-- Goal of the exercise --
Your job is to copy the data that follows exactly, every line included.

-- The data --

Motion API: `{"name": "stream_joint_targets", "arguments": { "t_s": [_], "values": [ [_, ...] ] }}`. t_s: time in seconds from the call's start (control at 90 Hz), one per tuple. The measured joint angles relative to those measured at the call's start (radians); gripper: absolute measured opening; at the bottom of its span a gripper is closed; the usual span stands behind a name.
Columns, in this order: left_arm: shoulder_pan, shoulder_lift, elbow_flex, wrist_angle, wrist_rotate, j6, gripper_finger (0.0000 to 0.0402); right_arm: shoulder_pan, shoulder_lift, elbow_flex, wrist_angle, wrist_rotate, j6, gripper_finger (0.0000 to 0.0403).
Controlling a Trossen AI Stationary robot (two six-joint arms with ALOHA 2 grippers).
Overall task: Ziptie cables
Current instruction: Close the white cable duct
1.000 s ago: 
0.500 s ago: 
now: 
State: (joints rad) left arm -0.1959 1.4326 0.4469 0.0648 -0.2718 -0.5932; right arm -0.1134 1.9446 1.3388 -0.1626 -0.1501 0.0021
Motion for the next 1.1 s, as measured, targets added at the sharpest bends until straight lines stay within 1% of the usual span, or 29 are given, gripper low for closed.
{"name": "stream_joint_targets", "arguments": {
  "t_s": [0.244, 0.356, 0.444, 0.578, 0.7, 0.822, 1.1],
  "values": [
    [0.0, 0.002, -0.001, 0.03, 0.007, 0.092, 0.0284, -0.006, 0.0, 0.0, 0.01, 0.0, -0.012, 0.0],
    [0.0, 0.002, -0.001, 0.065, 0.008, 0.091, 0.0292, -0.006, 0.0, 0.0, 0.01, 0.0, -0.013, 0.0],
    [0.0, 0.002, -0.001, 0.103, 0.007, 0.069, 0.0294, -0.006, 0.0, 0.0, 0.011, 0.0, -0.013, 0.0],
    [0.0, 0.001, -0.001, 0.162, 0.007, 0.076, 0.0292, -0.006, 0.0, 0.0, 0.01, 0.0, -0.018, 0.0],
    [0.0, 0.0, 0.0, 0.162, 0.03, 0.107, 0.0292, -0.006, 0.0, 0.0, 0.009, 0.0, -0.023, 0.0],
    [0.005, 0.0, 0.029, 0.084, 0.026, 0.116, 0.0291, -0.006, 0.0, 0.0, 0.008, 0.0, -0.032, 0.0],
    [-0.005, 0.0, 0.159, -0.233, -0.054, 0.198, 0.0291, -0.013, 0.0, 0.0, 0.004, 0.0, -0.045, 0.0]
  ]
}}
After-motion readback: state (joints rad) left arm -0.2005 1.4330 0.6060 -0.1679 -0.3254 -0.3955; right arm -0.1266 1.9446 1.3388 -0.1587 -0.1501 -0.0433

-- Solved problem --
Motion API: `{"name": "stream_joint_targets", "arguments": { "t_s": [_], "values": [ [_, ...] ] }}`. t_s: time in seconds from the call's start (control at 90 Hz), one per tuple. The measured joint angles relative to those measured at the call's start (radians); gripper: absolute measured opening; at the bottom of its span a gripper is closed; the usual span stands behind a name.
Columns, in this order: left_arm: shoulder_pan, shoulder_lift, elbow_flex, wrist_angle, wrist_rotate, j6, gripper_finger (0.0000 to 0.0402); right_arm: shoulder_pan, shoulder_lift, elbow_flex, wrist_angle, wrist_rotate, j6, gripper_finger (0.0000 to 0.0403).
Controlling a Trossen AI Stationary robot (two six-joint arms with ALOHA 2 grippers).
Overall task: Ziptie cables
Current instruction: Close the white cable duct
1.000 s ago: 
0.500 s ago: 
now: 
State: (joints rad) left arm -0.1959 1.4326 0.4469 0.0648 -0.2718 -0.5932; right arm -0.1134 1.9446 1.3388 -0.1626 -0.1501 0.0021
Motion for the next 1.1 s, as measured, targets added at the sharpest bends until straight lines stay within 1% of the usual span, or 29 are given, gripper low for closed.
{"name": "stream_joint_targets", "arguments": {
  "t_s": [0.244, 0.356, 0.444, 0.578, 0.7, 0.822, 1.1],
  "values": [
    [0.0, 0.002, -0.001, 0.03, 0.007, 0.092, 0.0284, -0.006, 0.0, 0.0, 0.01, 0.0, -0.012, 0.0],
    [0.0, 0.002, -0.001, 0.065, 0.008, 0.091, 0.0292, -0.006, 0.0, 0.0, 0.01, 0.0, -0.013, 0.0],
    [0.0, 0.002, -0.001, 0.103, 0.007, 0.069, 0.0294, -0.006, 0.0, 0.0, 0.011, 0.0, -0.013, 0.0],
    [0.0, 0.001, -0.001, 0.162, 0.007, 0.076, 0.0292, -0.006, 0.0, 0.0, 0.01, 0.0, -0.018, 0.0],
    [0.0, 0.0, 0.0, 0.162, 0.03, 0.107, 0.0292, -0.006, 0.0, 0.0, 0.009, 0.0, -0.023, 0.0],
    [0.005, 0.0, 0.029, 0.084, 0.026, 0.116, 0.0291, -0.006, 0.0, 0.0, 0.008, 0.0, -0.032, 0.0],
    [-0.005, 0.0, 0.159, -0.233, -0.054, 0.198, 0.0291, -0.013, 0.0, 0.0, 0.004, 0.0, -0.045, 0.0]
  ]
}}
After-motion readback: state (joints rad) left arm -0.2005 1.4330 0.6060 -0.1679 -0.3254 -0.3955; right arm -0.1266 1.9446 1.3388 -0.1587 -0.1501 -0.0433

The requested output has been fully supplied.